#### [Exercise brief]
Return all the data, word for word.

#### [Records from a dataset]
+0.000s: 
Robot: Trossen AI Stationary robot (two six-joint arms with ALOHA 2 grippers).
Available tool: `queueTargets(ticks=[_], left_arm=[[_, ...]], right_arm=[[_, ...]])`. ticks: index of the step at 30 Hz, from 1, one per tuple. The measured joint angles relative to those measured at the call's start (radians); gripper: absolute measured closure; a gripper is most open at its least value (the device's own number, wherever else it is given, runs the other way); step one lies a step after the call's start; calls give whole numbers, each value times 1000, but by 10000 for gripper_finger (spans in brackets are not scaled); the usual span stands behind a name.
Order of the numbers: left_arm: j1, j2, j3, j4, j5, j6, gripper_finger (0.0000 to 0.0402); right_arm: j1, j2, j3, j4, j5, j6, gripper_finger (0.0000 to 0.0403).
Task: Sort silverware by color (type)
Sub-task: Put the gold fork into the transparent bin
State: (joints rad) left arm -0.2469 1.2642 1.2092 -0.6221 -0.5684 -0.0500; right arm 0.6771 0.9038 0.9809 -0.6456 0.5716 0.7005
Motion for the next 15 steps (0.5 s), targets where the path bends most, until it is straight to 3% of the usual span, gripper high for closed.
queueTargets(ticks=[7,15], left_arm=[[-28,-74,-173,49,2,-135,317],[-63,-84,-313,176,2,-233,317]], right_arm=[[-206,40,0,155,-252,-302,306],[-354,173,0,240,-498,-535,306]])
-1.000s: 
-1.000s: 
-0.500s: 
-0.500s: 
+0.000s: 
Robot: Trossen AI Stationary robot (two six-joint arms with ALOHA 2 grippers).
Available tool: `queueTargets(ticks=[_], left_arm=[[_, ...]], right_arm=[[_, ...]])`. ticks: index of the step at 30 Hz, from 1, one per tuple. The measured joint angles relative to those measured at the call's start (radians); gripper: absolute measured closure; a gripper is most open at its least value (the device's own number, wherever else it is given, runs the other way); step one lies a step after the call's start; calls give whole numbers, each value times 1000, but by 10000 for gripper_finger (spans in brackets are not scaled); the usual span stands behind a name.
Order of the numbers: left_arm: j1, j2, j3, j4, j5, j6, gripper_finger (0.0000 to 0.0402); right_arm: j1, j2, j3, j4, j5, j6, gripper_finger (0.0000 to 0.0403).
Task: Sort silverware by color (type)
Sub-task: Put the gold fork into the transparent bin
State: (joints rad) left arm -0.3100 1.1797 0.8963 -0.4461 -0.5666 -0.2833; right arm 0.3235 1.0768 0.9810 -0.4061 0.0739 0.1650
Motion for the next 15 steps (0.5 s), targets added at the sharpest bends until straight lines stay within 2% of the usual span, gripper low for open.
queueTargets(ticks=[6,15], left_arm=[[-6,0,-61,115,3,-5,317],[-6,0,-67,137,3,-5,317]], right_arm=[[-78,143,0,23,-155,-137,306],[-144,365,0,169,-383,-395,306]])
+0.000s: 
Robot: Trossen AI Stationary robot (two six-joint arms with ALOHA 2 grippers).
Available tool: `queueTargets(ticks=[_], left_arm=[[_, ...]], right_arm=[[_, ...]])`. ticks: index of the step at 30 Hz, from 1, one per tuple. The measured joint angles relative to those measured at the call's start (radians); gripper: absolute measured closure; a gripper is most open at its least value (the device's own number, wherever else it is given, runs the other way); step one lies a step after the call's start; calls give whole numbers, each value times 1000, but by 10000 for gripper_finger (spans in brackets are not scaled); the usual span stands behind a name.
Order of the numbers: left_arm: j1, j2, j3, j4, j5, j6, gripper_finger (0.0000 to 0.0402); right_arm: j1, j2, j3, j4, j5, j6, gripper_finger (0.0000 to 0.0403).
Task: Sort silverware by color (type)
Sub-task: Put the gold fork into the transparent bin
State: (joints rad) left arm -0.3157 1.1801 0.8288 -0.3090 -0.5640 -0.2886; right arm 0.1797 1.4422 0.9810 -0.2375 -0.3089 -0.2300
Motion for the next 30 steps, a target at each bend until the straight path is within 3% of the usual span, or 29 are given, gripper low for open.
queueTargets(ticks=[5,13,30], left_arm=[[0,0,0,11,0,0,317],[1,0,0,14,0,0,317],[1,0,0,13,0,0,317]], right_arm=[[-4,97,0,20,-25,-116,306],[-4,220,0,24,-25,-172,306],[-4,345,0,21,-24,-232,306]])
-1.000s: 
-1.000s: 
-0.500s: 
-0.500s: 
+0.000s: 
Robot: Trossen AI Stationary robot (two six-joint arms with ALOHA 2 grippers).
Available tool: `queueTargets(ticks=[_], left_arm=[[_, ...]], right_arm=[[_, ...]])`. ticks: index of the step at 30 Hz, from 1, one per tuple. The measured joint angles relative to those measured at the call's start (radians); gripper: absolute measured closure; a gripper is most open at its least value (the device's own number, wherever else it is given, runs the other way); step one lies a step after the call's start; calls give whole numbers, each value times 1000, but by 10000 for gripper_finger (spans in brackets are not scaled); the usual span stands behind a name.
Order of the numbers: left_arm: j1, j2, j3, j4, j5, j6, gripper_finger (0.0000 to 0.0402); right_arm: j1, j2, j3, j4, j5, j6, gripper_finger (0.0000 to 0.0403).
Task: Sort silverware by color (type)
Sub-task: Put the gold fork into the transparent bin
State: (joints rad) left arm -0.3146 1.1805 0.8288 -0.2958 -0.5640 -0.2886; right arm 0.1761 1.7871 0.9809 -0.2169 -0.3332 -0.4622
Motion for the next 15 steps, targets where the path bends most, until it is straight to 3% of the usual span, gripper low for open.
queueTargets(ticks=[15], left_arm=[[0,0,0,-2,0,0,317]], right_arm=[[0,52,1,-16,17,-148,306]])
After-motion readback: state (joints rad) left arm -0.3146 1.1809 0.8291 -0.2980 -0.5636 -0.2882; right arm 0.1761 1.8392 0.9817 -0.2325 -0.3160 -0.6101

#### [Exercise answer]
+0.000s: 
Robot: Trossen AI Stationary robot (two six-joint arms with ALOHA 2 grippers).
Available tool: `queueTargets(ticks=[_], left_arm=[[_, ...]], right_arm=[[_, ...]])`. ticks: index of the step at 30 Hz, from 1, one per tuple. The measured joint angles relative to those measured at the call's start (radians); gripper: absolute measured closure; a gripper is most open at its least value (the device's own number, wherever else it is given, runs the other way); step one lies a step after the call's start; calls give whole numbers, each value times 1000, but by 10000 for gripper_finger (spans in brackets are not scaled); the usual span stands behind a name.
Order of the numbers: left_arm: j1, j2, j3, j4, j5, j6, gripper_finger (0.0000 to 0.0402); right_arm: j1, j2, j3, j4, j5, j6, gripper_finger (0.0000 to 0.0403).
Task: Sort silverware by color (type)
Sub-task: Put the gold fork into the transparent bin
State: (joints rad) left arm -0.2469 1.2642 1.2092 -0.6221 -0.5684 -0.0500; right arm 0.6771 0.9038 0.9809 -0.6456 0.5716 0.7005
Motion for the next 15 steps (0.5 s), targets where the path bends most, until it is straight to 3% of the usual span, gripper high for closed.
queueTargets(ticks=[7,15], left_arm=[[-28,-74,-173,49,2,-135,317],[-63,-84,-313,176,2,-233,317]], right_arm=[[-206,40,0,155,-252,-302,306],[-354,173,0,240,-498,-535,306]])
-1.000s: 
-1.000s: 
-0.500s: 
-0.500s: 
+0.000s: 
Robot: Trossen AI Stationary robot (two six-joint arms with ALOHA 2 grippers).
Available tool: `queueTargets(ticks=[_], left_arm=[[_, ...]], right_arm=[[_, ...]])`. ticks: index of the step at 30 Hz, from 1, one per tuple. The measured joint angles relative to those measured at the call's start (radians); gripper: absolute measured closure; a gripper is most open at its least value (the device's own number, wherever else it is given, runs the other way); step one lies a step after the call's start; calls give whole numbers, each value times 1000, but by 10000 for gripper_finger (spans in brackets are not scaled); the usual span stands behind a name.
Order of the numbers: left_arm: j1, j2, j3, j4, j5, j6, gripper_finger (0.0000 to 0.0402); right_arm: j1, j2, j3, j4, j5, j6, gripper_finger (0.0000 to 0.0403).
Task: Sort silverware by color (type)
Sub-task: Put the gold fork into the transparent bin
State: (joints rad) left arm -0.3100 1.1797 0.8963 -0.4461 -0.5666 -0.2833; right arm 0.3235 1.0768 0.9810 -0.4061 0.0739 0.1650
Motion for the next 15 steps (0.5 s), targets added at the sharpest bends until straight lines stay within 2% of the usual span, gripper low for open.
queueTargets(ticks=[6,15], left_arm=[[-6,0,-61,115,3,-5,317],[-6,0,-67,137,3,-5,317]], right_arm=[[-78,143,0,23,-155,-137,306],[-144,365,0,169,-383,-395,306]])
+0.000s: 
Robot: Trossen AI Stationary robot (two six-joint arms with ALOHA 2 grippers).
Available tool: `queueTargets(ticks=[_], left_arm=[[_, ...]], right_arm=[[_, ...]])`. ticks: index of the step at 30 Hz, from 1, one per tuple. The measured joint angles relative to those measured at the call's start (radians); gripper: absolute measured closure; a gripper is most open at its least value (the device's own number, wherever else it is given, runs the other way); step one lies a step after the call's start; calls give whole numbers, each value times 1000, but by 10000 for gripper_finger (spans in brackets are not scaled); the usual span stands behind a name.
Order of the numbers: left_arm: j1, j2, j3, j4, j5, j6, gripper_finger (0.0000 to 0.0402); right_arm: j1, j2, j3, j4, j5, j6, gripper_finger (0.0000 to 0.0403).
Task: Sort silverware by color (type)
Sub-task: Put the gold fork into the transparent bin
State: (joints rad) left arm -0.3157 1.1801 0.8288 -0.3090 -0.5640 -0.2886; right arm 0.1797 1.4422 0.9810 -0.2375 -0.3089 -0.2300
Motion for the next 30 steps, a target at each bend until the straight path is within 3% of the usual span, or 29 are given, gripper low for open.
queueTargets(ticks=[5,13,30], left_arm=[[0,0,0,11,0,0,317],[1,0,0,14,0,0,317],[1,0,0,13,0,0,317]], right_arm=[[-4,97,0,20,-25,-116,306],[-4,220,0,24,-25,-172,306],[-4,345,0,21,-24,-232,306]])
-1.000s: 
-1.000s: 
-0.500s: 
-0.500s: 
+0.000s: 
Robot: Trossen AI Stationary robot (two six-joint arms with ALOHA 2 grippers).
Available tool: `queueTargets(ticks=[_], left_arm=[[_, ...]], right_arm=[[_, ...]])`. ticks: index of the step at 30 Hz, from 1, one per tuple. The measured joint angles relative to those measured at the call's start (radians); gripper: absolute measured closure; a gripper is most open at its least value (the device's own number, wherever else it is given, runs the other way); step one lies a step after the call's start; calls give whole numbers, each value times 1000, but by 10000 for gripper_finger (spans in brackets are not scaled); the usual span stands behind a name.
Order of the numbers: left_arm: j1, j2, j3, j4, j5, j6, gripper_finger (0.0000 to 0.0402); right_arm: j1, j2, j3, j4, j5, j6, gripper_finger (0.0000 to 0.0403).
Task: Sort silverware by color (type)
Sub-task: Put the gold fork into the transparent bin
State: (joints rad) left arm -0.3146 1.1805 0.8288 -0.2958 -0.5640 -0.2886; right arm 0.1761 1.7871 0.9809 -0.2169 -0.3332 -0.4622
Motion for the next 15 steps, targets where the path bends most, until it is straight to 3% of the usual span, gripper low for open.
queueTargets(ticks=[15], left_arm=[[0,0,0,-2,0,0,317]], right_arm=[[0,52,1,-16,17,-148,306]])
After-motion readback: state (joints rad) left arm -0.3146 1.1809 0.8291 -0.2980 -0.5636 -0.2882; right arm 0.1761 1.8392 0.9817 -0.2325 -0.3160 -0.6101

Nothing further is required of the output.